Understanding the primary reasons for incoming calls is vital for enhancing operational efficiency and improving customer service. Accurately categorizing call reasons enables the call center to streamline processes, reduce manual tagging efforts, and ensure that customers are directed to the appropriate resources. In this context, analyze the dataset to uncover patterns that can assist in understanding and identifying these primary call reasons. Please outline your approach, detailing the data analysis techniques and feature identification methods you plan to use. Optional task, you may utilize the `test.csv` file to generate and submit your predictions

DOWNLOADING THE LIBRARIES

In [None]:
%pip install pandas numpy sklearn imblearn xgboost lightgbm catboost

## LOADING THE DATASETS

Converting the Data Types to remove discrepancies and for analysis.
Adding the AHT and AST Column for modelling.
Merged the DataFrames to get a single dataframe for the job.

In [2]:
import pandas as pd
import numpy as np
import re
import string
from sklearn.model_selection import train_test_split
from sklearn.feature_extraction.text import TfidfVectorizer
from sklearn.ensemble import RandomForestClassifier
from sklearn.metrics import accuracy_score, classification_report
from sklearn.impute import SimpleImputer

calls_df = pd.read_csv(r'.\callsf0d4f5a.csv')
customers_df = pd.read_csv(r'.\customers2afd6ea.csv')
reasons_df = pd.read_csv(r'.\reason18315ff.csv')
sentiment_df = pd.read_csv(r'.\sentiment_statisticscc1e57a.csv')
test_df = pd.read_csv(r'.\testbc7185d.csv')


calls_df['call_start_datetime'] = pd.to_datetime(calls_df['call_start_datetime'])
calls_df['agent_assigned_datetime'] = pd.to_datetime(calls_df['agent_assigned_datetime'])
calls_df['call_end_datetime'] = pd.to_datetime(calls_df['call_end_datetime'])

calls_df['AHT'] = (calls_df['call_end_datetime'] - calls_df['agent_assigned_datetime']).dt.total_seconds()
calls_df['AST'] = (calls_df['agent_assigned_datetime'] - calls_df['call_start_datetime']).dt.total_seconds()

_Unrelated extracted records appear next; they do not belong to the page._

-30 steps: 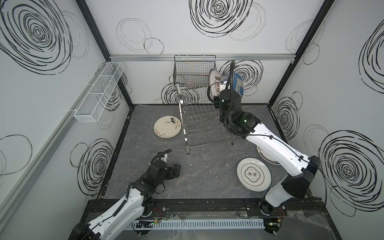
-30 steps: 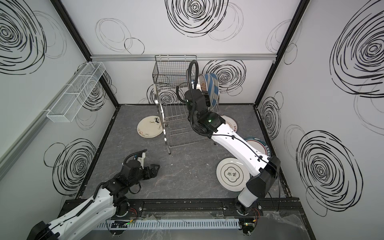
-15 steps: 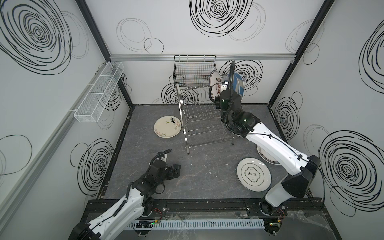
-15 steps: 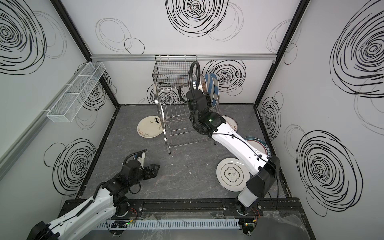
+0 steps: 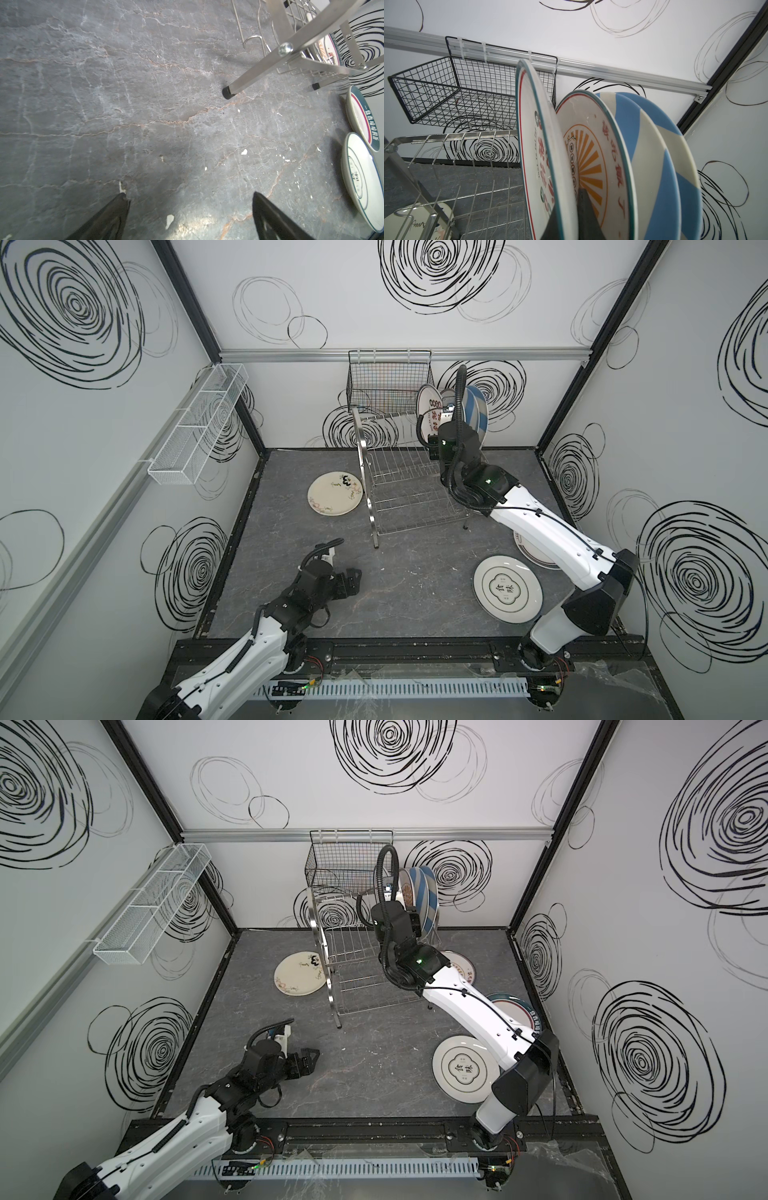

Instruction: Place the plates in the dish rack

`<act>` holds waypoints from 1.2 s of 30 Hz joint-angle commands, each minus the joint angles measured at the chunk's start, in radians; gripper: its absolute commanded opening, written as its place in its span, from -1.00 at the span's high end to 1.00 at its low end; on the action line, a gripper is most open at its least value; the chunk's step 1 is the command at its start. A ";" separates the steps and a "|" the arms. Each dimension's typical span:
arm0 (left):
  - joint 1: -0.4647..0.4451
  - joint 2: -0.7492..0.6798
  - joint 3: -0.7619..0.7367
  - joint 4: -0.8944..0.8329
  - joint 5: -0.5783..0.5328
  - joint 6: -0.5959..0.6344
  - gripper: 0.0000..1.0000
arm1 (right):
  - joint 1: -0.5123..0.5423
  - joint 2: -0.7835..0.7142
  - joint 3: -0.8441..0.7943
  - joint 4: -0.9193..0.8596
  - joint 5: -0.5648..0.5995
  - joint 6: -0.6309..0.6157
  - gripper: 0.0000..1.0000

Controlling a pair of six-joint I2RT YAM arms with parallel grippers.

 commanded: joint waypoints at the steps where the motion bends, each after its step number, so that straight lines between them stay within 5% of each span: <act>1: -0.001 -0.004 -0.006 0.033 0.003 0.012 -0.91 | -0.003 -0.020 0.001 0.013 0.018 0.022 1.00; 20: 0.000 -0.004 -0.007 0.035 0.005 0.014 -0.92 | 0.025 -0.011 0.110 0.011 0.124 -0.018 1.00; 36: -0.003 -0.010 -0.006 0.032 0.007 0.013 -0.91 | 0.024 0.046 0.112 -0.002 0.088 0.026 1.00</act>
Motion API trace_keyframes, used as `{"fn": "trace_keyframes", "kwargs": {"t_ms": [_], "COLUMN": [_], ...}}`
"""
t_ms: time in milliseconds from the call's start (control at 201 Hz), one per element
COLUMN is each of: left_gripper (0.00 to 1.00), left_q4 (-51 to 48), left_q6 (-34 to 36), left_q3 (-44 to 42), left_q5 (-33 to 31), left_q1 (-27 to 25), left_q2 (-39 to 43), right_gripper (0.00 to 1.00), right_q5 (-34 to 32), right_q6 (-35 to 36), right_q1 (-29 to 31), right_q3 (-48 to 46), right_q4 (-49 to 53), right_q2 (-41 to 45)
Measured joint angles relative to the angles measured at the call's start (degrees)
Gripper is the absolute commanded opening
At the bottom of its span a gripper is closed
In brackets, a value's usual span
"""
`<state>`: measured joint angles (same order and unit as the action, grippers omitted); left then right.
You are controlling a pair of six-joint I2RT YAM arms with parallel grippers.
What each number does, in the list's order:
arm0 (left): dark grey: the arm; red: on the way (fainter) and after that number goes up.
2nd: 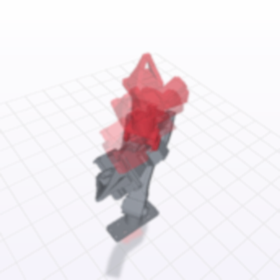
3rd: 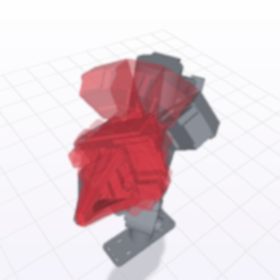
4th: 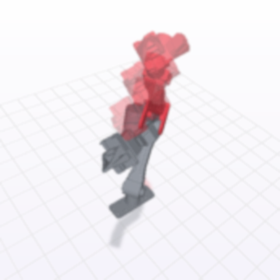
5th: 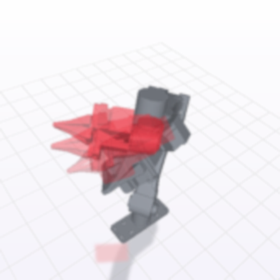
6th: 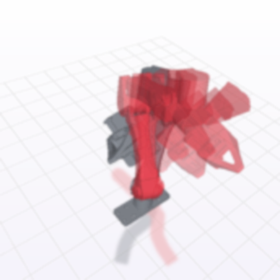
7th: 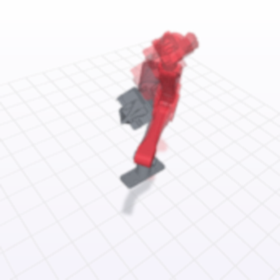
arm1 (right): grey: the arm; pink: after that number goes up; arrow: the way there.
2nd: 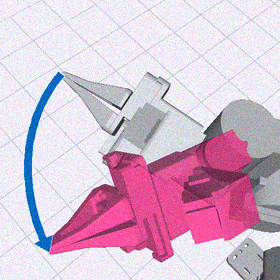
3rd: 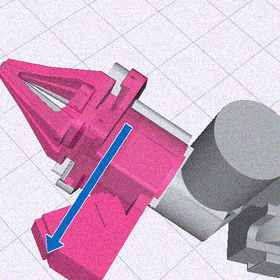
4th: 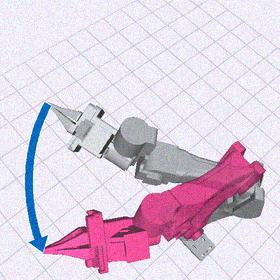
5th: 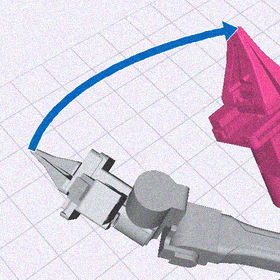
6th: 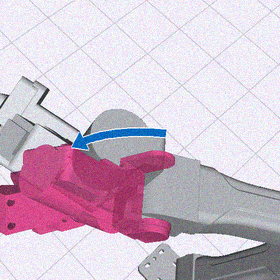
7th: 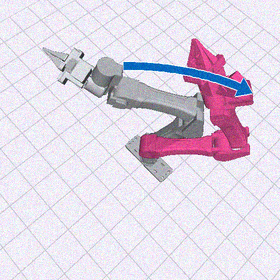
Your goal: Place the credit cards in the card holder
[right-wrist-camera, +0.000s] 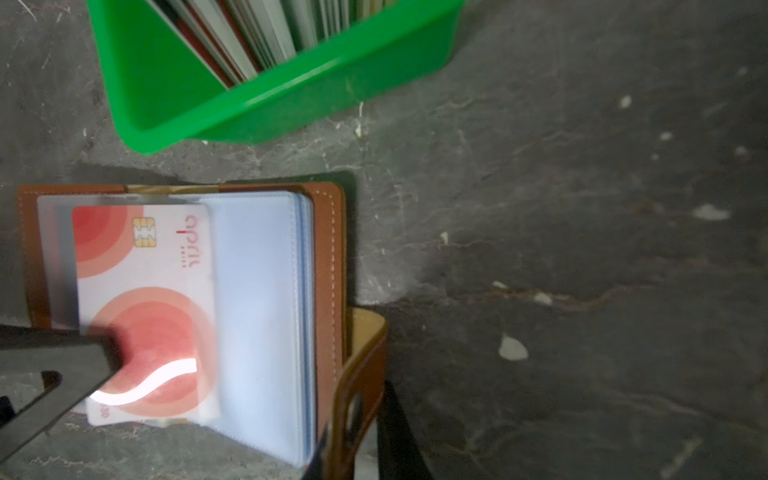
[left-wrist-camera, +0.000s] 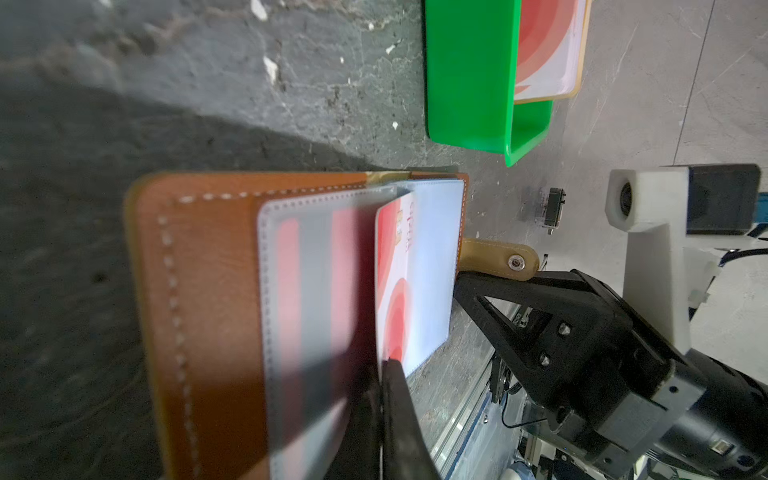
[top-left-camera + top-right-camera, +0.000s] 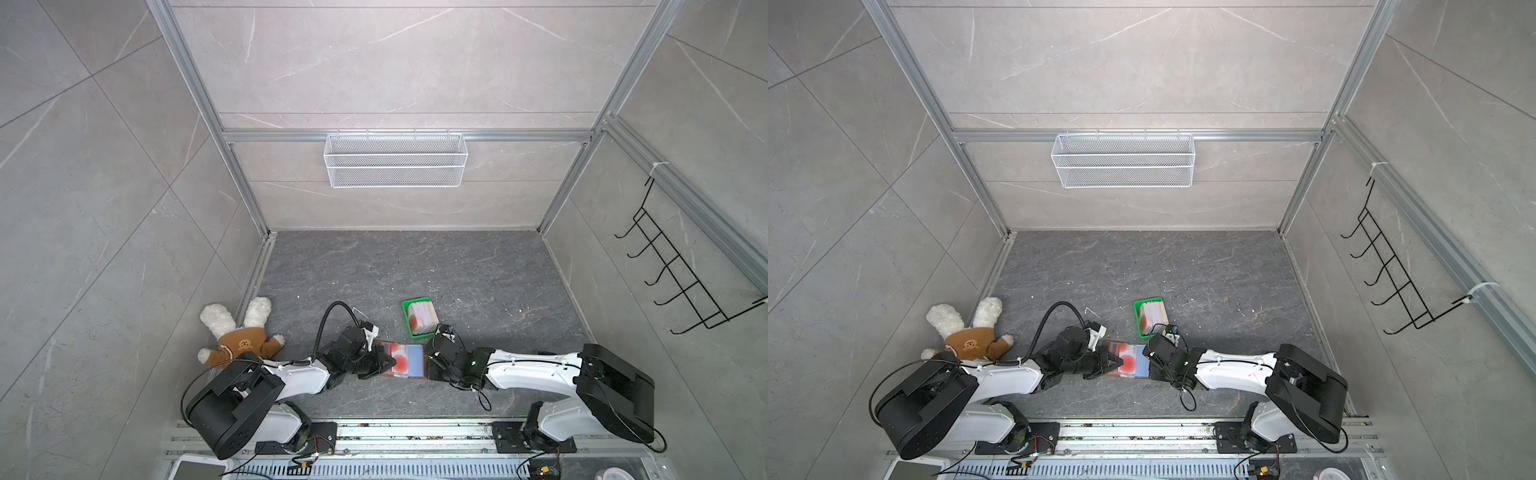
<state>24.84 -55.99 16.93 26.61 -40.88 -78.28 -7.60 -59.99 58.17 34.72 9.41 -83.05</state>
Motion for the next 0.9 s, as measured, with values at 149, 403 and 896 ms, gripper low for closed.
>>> {"fn": "trace_keyframes", "kwargs": {"t_ms": [149,403,896], "left_gripper": [0.01,0.12,0.26], "left_q4": [0.8,-1.1,-10.3], "left_q6": [-0.2,-0.2,-0.1], "left_q3": [0.0,0.9,6.3], "left_q5": [0.6,0.5,-0.5], "left_q1": [0.0,0.0,-0.1], "left_q2": [-0.7,-0.9,-3.5], "right_gripper": [0.15,0.15,0.15], "right_q5": [0.0,-0.2,-0.6], "right_q6": [0.0,0.0,0.0], "right_q1": [0.0,0.0,0.0], "right_q3": [0.0,0.0,0.0], "right_q4": [0.0,-0.1,-1.2], "right_q2": [0.0,0.0,-0.5]}}
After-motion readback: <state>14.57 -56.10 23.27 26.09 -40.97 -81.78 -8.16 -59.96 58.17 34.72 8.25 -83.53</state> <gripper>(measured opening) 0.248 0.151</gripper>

merged_df = pd.merge(calls_df, reasons_df, on='call_id', how='left')
merged_df = pd.merge(merged_df, sentiment_df, on='call_id', how='left')
merged_df = pd.merge(merged_df, customers_df, on='customer_id', how='left')


Preprocessed the "primary_call_reason" feature to make the values consistent and usable.

In [3]:
def clean_call_reason(column):
    column = column.str.strip()
    column = column.str.replace(r'\s+', ' ', regex=True)
    return column

merged_df['primary_call_reason'] = clean_call_reason(merged_df['primary_call_reason'])

def standardize_call_reasons(column):
    standardization_dict = {
        'Check In': 'Check-In',
        'Post Flight': 'Post-Flight',
        'Products & Services': 'Products and Services'
    }
    
    column = column.replace(standardization_dict)
    
    return column

merged_df['primary_call_reason'] = standardize_call_reasons(merged_df['primary_call_reason'])

merged_df['average_sentiment'].fillna(merged_df['average_sentiment'].mean(), inplace=True)



The behavior will change in pandas 3.0. This inplace method will never work because the intermediate object on which we are setting values always behaves as a copy.

For example, when doing 'df[col].method(value, inplace=True)', try using 'df.method({col: value}, inplace=True)' or df[col] = df[col].method(value) instead, to perform the operation inplace on the original object.


  merged_df['average_sentiment'].fillna(merged_df['average_sentiment'].mean(), inplace=True)


Proprocessing the Transcripts to remove whitespaces for processing it properly.
Also removed the call_ids which are present in the test.csv file because they are the ids of the used which doesn't have primary reason.

In [4]:

def preprocess_transcript(text):
    text = re.sub(r'\d+', '', text)
    text = text.translate(str.maketrans('', '', string.punctuation))
    text = text.lower()
    return text

merged_df['cleaned_transcript'] = merged_df['call_transcript'].apply(preprocess_transcript)

merged_df = merged_df[merged_df['primary_call_reason'].notna()]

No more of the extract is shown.